An email newsletter is a powerful tool for communicating with customers and prospective customers and for promoting your online business. But its effect depends on how many letters actually reach recipients. If messages end up snagged by an automated spam filter, most of your prospective customers will never get the news about your special offers, mega-sales, and promotion campaigns.
Major eNewsletter services like MailChimp and ConstantContact do a fairly good job of keeping your email newsletters out of spam filters but they cannot guarantee that your emails will not be blocked as spam.

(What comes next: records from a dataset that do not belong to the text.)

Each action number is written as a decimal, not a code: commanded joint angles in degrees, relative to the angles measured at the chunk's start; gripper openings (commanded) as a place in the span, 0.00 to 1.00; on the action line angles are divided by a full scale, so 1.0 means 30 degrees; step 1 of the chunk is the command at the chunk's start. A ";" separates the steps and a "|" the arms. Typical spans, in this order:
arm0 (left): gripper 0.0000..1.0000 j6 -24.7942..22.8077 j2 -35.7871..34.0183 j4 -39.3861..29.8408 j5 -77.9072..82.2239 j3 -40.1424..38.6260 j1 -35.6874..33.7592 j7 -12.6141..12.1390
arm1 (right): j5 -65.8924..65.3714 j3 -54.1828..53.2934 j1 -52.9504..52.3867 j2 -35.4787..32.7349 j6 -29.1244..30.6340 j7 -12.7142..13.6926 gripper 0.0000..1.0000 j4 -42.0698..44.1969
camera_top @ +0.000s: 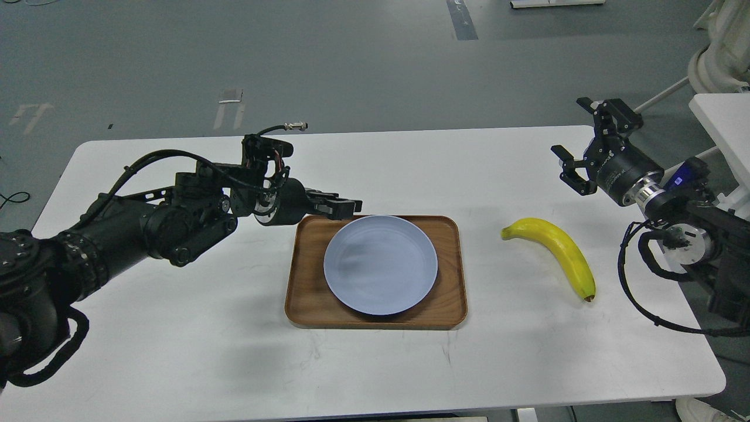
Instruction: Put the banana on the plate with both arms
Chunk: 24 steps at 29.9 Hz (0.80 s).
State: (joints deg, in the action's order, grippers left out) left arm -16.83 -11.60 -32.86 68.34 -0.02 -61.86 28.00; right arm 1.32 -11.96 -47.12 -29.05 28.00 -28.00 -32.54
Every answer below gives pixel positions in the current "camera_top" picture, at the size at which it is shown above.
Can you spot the white side table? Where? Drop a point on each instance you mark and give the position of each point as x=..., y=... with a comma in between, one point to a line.
x=725, y=117

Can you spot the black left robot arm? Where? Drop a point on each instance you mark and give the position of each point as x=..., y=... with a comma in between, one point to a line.
x=169, y=204

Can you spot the light blue plate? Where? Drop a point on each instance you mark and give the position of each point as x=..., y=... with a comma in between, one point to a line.
x=380, y=265

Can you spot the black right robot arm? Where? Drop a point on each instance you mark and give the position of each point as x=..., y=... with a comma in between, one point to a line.
x=685, y=236

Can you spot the yellow banana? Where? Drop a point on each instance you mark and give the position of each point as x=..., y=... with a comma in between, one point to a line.
x=570, y=258

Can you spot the white shoe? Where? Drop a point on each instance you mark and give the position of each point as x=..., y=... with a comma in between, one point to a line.
x=690, y=409

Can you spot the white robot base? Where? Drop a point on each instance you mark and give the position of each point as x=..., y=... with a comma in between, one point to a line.
x=721, y=66

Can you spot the brown wooden tray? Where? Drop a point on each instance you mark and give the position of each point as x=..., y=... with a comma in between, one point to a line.
x=310, y=303

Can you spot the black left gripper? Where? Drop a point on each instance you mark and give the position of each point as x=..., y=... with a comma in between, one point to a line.
x=293, y=202

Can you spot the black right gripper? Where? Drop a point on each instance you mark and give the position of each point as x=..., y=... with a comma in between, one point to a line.
x=612, y=163

Avoid most common spam filter triggers.
Even if you use trustworthy email services or special software, you still need to follow certain rules when creating a newsletter to prevent it from being flagged as spam.
- Avoid using spam trigger words in your content. The most common trigger words and phrases are: free, amazing, winner, promise you, this is not spam, unsubscribe, you registered with a partner, increase sales, and others. The list of such words is quite long and you should try to avoid using them in headlines or text.
- Never write subject headers in all capitals. If your subject is AMAZING OFFER! SIGN UP TODAY, the letter will definitely be flagged as spam.
- Excessive or exaggerated language with exclamation points will be treated as spam.
- Do not design HTML email in Microsoft Word, and export the code to HTML. That code is sloppy, and spam filters hate it. Keep HTML simple and well coded.
- Do not use too many images. The common reason newsletters are flagged by spam filters is “too many images, not enough text.” Spam filters cannot read graphics. That is why spammers use images widely. If you create a newsletter where the text is located inside one large image, it will be flagged.
It is very important to have a legitimate mailing list. Unwanted emails are likely to be reported and your domain will be blacklisted.
Check your newsletter before starting an email campaign.
Make sure your newsletter’s content is appropriate before you start your campaign. Most email services offer their own spam checker tools. MailChimp has its Inbox Inspector Tool. Constant Contact offers the Spam Check Tool. You can also try Lyris’s Content Checker.